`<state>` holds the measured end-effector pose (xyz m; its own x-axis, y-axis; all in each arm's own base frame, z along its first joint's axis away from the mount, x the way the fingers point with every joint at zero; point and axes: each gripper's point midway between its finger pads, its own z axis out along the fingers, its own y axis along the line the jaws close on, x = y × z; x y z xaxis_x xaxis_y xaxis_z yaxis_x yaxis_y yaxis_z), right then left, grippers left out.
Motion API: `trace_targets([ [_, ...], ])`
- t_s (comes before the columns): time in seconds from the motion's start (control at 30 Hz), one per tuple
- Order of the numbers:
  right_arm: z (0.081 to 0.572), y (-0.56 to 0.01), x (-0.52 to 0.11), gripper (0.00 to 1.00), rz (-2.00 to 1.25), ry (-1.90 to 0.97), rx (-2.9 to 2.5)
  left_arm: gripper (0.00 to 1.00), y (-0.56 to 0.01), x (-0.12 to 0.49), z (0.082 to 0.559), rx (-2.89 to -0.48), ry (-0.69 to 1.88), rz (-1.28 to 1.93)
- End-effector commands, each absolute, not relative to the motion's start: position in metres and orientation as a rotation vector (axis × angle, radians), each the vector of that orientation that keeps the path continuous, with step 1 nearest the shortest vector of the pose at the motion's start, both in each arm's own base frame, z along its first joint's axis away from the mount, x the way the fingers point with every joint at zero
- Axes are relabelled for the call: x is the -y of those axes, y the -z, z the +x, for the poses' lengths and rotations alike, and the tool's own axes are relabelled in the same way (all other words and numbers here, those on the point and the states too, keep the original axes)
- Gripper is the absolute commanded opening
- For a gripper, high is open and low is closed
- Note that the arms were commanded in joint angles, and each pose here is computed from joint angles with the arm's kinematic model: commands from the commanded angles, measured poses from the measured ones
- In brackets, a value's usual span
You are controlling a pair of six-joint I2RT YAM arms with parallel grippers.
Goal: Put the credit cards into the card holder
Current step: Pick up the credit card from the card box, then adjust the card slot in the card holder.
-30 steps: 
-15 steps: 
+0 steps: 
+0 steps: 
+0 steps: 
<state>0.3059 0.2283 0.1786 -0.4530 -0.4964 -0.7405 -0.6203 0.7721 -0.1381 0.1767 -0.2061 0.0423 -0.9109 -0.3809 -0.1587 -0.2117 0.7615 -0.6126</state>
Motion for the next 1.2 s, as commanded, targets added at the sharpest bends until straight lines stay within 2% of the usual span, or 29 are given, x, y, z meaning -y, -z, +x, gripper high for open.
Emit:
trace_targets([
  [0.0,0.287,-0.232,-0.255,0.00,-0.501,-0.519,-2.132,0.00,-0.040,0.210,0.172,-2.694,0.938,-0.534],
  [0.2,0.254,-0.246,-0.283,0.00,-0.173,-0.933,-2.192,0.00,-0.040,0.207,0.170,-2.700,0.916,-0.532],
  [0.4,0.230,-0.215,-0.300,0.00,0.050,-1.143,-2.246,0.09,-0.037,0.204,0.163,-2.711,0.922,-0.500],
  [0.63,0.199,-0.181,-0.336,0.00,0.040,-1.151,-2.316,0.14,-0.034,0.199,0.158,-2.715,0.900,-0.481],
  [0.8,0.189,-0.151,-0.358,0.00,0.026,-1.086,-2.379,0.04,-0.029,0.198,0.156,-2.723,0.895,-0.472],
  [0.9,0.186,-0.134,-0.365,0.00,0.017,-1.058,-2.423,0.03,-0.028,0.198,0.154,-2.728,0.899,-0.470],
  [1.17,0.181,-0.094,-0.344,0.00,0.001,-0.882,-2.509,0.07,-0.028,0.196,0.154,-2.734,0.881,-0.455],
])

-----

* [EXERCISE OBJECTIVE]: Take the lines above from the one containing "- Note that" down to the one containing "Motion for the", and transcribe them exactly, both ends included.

* [EXPECTED ANSWER]:
- Note that the arms were commanded in joint angles, and each pose here is computed from joint angles with the arm's kinematic model: commands from the commanded angles, measured poses from the measured ones
- In brackets, a value's usual span
You are controlling a pair of six-joint I2RT YAM arms with parallel grippers.
Goal: Put the credit cards into the card holder
Current step: Pick up the credit card from the card box, then adjust the card slot in the card holder.
-30 steps: 
-15 steps: 
+0 steps: 
+0 steps: 
+0 steps: 
<state>0.3059 0.2283 0.1786 -0.4530 -0.4964 -0.7405 -0.6203 0.7721 -0.1381 0.1767 -0.2061 0.0423 -0.9109 -0.3809 -0.1587 -0.2117 0.7615 -0.6126</state>
Motion for the next 1.2 s, as commanded, targets added at the sharpest bends until straight lines stay within 2% of the usual span, or 29 are given, x, y, z meaning -y, -z, +x, gripper high for open.

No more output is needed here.